Anauta Blackmore (c. 1890–1965), also known as Lizzie Ford Blackmore, was an Arctic author, memoirist and lecturer. She is best known for her 1940 autobiography, Land of the Good Shadows, which may be the first book-length autobiography of an Inuk. Blackmore claimed to have Inuit ancestry, although it's unclear if this was true.

==Early life==

She was born Sarah Elizabeth Ford on Baffin Island in about 1890. Her father was George (or Yorgke) Ford, who worked for the Hudson's Bay Company as an interpreter. In Blackmore's recounting, her mother was an Inuk woman, although company archives suggest her mother was from Newfoundland and died around 1905.

She married her cousin, trading-post manager William R. Ford, with whom she had two daughters, but was widowed in August 1913 when Ford drowned. After this she spent some time in Halifax, Nova Scotia, Montreal, Quebec, and Detroit, Michigan, before settling in Indianapolis, Indiana, around 1920. Here she married construction contractor Harry Blackmore.

==Career in America==

In Indianapolis, she met Indianapolis Star cartoonist Chic Jackson who, around 1929, helped her establish herself on the lecture circuit.
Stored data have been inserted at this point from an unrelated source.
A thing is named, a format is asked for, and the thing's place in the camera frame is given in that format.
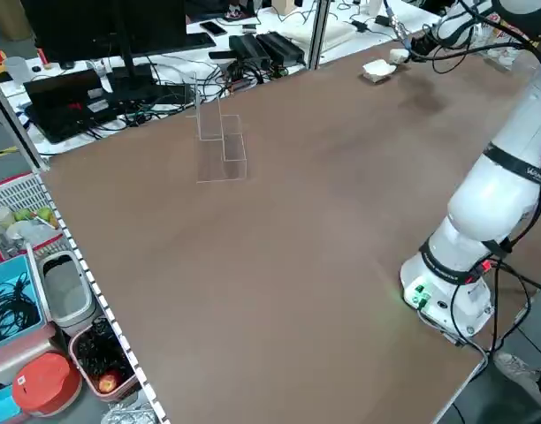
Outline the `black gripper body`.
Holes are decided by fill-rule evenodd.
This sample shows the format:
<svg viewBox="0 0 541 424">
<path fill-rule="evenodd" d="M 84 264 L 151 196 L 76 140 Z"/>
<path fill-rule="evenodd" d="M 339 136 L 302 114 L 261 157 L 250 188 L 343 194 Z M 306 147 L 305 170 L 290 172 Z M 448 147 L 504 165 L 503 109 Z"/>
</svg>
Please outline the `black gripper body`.
<svg viewBox="0 0 541 424">
<path fill-rule="evenodd" d="M 411 50 L 415 54 L 430 54 L 438 47 L 438 42 L 431 33 L 414 36 L 410 42 Z"/>
</svg>

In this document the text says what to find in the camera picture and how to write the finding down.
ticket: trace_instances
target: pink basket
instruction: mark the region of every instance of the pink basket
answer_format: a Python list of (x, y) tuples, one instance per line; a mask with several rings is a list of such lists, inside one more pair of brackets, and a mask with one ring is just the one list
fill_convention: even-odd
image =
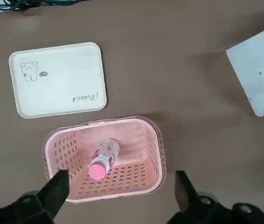
[[(120, 152), (100, 181), (88, 175), (91, 157), (104, 139), (115, 139)], [(143, 117), (127, 117), (59, 128), (46, 138), (43, 158), (48, 179), (68, 169), (69, 203), (148, 194), (164, 182), (166, 163), (158, 127)]]

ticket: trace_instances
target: table surface
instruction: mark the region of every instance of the table surface
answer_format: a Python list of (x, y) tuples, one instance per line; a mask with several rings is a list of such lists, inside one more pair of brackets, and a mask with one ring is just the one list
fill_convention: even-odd
[[(46, 183), (49, 132), (87, 121), (146, 116), (160, 127), (168, 174), (135, 196), (66, 204), (56, 223), (166, 223), (178, 210), (174, 172), (231, 207), (264, 211), (264, 118), (254, 116), (225, 55), (264, 30), (264, 1), (93, 0), (72, 7), (0, 13), (0, 204)], [(96, 42), (108, 103), (99, 112), (21, 118), (8, 58), (18, 50)]]

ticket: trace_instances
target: cable
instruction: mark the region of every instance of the cable
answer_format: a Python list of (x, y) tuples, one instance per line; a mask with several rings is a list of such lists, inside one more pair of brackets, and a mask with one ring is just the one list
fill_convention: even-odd
[(88, 0), (3, 0), (0, 11), (25, 11), (32, 7), (40, 6), (71, 6)]

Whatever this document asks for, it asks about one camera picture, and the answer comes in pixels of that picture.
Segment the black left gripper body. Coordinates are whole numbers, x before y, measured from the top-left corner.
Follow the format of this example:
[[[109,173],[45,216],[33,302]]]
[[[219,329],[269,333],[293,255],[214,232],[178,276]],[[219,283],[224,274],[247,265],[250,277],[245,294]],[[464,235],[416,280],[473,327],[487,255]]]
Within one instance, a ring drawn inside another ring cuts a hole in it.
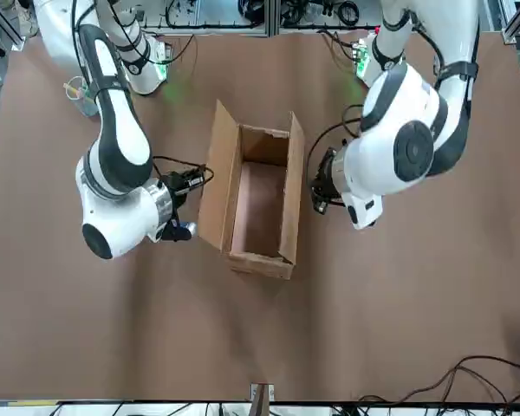
[[[331,173],[337,151],[330,147],[322,157],[316,175],[310,181],[310,196],[315,212],[325,214],[330,205],[343,206],[341,195],[336,190]]]

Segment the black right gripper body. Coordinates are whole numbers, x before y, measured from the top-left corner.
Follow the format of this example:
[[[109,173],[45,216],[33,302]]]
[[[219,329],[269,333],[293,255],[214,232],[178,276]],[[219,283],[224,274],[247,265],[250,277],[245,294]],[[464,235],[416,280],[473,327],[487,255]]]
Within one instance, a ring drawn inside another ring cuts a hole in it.
[[[172,196],[173,207],[178,209],[186,202],[187,194],[202,185],[202,171],[169,172],[164,176],[164,182]]]

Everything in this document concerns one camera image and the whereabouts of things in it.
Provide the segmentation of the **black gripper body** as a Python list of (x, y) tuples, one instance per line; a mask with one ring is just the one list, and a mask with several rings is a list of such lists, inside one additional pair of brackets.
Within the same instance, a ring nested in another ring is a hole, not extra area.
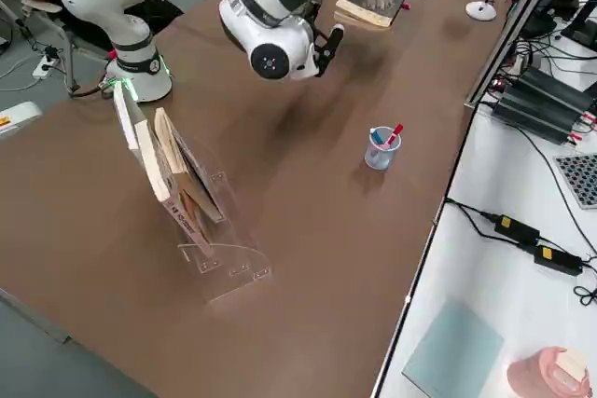
[(306, 77), (321, 77), (327, 69), (327, 58), (324, 54), (324, 48), (317, 44), (317, 39), (326, 36), (316, 27), (313, 21), (306, 21), (309, 29), (310, 46), (305, 61)]

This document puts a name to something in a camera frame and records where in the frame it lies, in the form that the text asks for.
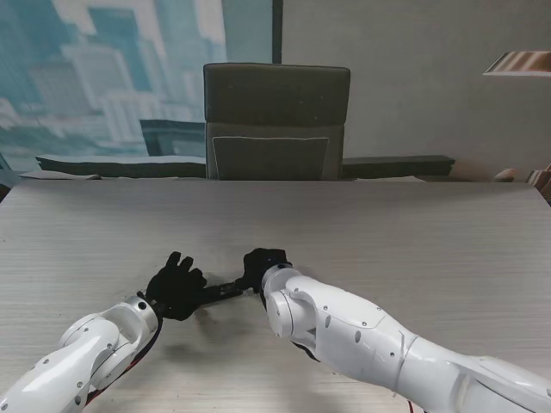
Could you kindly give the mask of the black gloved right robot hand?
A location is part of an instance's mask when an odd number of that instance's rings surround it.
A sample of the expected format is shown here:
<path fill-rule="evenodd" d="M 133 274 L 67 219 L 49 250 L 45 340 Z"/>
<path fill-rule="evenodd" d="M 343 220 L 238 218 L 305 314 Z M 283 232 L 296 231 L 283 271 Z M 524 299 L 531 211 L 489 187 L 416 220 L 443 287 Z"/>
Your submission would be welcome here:
<path fill-rule="evenodd" d="M 285 250 L 256 248 L 244 256 L 244 274 L 239 279 L 243 290 L 251 288 L 259 293 L 265 273 L 273 267 L 285 268 L 291 263 L 287 259 Z"/>

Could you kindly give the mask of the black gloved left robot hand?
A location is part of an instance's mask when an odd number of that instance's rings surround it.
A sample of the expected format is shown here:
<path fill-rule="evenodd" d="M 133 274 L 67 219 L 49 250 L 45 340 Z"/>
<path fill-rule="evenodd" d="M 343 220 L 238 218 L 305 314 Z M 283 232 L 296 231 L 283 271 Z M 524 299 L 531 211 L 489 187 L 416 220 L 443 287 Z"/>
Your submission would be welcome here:
<path fill-rule="evenodd" d="M 145 299 L 161 318 L 184 321 L 200 306 L 200 291 L 207 285 L 194 259 L 172 252 L 166 264 L 149 281 Z"/>
She embraced her Inuit name, Anauta, was advertised as "the only Eskimo woman on the American
platform", and spoke about her life experience in the eastern Arctic.
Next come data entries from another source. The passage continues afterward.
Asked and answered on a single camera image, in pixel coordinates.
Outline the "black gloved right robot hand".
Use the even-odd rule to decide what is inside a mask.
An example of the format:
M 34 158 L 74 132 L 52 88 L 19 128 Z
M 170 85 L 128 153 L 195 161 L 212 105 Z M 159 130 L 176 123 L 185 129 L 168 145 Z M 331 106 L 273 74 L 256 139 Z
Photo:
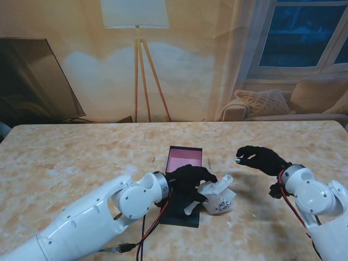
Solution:
M 260 170 L 268 176 L 278 176 L 292 165 L 285 161 L 275 151 L 259 146 L 245 146 L 237 150 L 236 163 Z

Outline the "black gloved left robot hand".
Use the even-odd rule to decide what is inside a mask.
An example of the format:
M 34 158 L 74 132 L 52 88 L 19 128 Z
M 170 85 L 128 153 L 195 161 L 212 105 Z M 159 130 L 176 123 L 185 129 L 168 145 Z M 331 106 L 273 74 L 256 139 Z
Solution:
M 192 166 L 190 164 L 177 168 L 165 175 L 173 192 L 181 193 L 192 201 L 202 203 L 207 198 L 200 194 L 197 187 L 201 181 L 216 183 L 217 177 L 211 174 L 205 167 Z

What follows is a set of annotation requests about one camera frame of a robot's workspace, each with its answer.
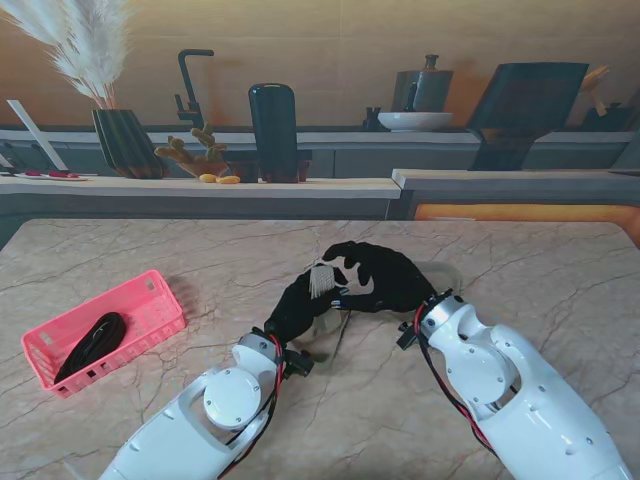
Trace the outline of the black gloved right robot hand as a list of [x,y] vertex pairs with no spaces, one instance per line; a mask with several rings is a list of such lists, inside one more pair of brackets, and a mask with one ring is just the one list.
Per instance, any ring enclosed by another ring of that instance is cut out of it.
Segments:
[[368,294],[341,295],[333,304],[343,310],[365,313],[414,311],[437,294],[418,267],[403,253],[367,242],[347,241],[334,244],[322,256],[323,261],[343,258],[345,269],[357,266],[361,286],[373,282]]

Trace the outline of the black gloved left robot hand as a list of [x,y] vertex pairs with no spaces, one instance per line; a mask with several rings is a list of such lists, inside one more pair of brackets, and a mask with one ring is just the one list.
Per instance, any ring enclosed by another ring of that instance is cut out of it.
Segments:
[[331,290],[312,299],[310,296],[310,275],[308,269],[299,275],[283,292],[279,302],[264,323],[264,331],[274,335],[281,344],[286,344],[309,330],[316,317],[332,308],[332,302],[341,296],[340,291],[347,279],[339,268],[333,268],[335,281]]

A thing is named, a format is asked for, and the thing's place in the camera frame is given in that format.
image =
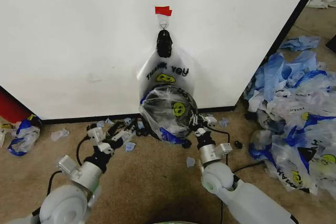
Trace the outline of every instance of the yellow smiley face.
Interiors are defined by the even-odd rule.
[[[182,102],[175,102],[173,106],[173,114],[176,116],[181,116],[185,112],[185,106]]]
[[[322,155],[323,160],[325,161],[326,164],[335,164],[336,163],[336,158],[334,155],[331,154],[324,154]]]
[[[302,183],[302,179],[301,179],[301,176],[300,176],[299,172],[297,170],[292,170],[292,173],[293,173],[293,179],[294,179],[294,181],[297,184]]]
[[[302,114],[301,118],[306,121],[306,120],[308,120],[308,116],[309,116],[309,114],[308,114],[308,112],[306,112],[306,113]]]
[[[156,81],[158,82],[175,82],[175,78],[168,76],[164,73],[161,73],[158,75],[158,77],[156,78]]]

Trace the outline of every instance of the small black object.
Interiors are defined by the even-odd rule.
[[[243,144],[240,141],[235,141],[235,147],[237,147],[238,149],[242,149]]]
[[[94,129],[94,128],[97,128],[97,124],[96,124],[96,123],[91,123],[90,125],[88,125],[88,126],[86,127],[86,130],[88,131],[88,130],[90,130],[90,129]]]
[[[182,144],[182,147],[185,148],[185,149],[188,149],[188,148],[190,148],[190,146],[191,146],[191,141],[188,140],[188,139],[185,139],[185,142],[184,142],[184,144]]]
[[[137,129],[135,133],[137,136],[148,136],[146,129]]]
[[[172,39],[167,30],[161,30],[157,36],[156,50],[160,57],[169,58],[172,55]]]

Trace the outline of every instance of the pile of plastic bags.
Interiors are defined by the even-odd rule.
[[[292,62],[278,52],[248,87],[244,98],[264,129],[251,137],[251,156],[288,190],[321,188],[336,199],[336,73],[312,51]]]

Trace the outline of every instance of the white plastic bag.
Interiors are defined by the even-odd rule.
[[[140,100],[159,85],[174,85],[189,94],[194,92],[195,66],[193,59],[181,48],[172,45],[171,56],[160,57],[155,51],[138,71]]]

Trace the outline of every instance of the transparent plastic bag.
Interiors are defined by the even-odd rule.
[[[181,88],[162,86],[146,96],[139,111],[160,140],[178,143],[176,138],[190,134],[189,124],[197,114],[197,106],[192,96]]]
In 1940, Blackmore collaborated with American children's writer Heluiz Chandler Washburne to write an autobiography, Land of the Good Shadows: The Life Story of Anauta, an Eskimo Woman, published by John Day Company. The story was certainly embellished for a white audience, with Blackmore claiming to have been adopted and raised by an Inuk woman. She would go on to write two more books, Children of the Blizzard (1952), a collection of stories of Inuit children, and Wild Like the Foxes: The True Story of an Eskimo Girl (1956), a biography of her mother.

Blackmore died of a heart attack on 13 January 1965 in Ashland, Kansas, where she had been engaged to lecture.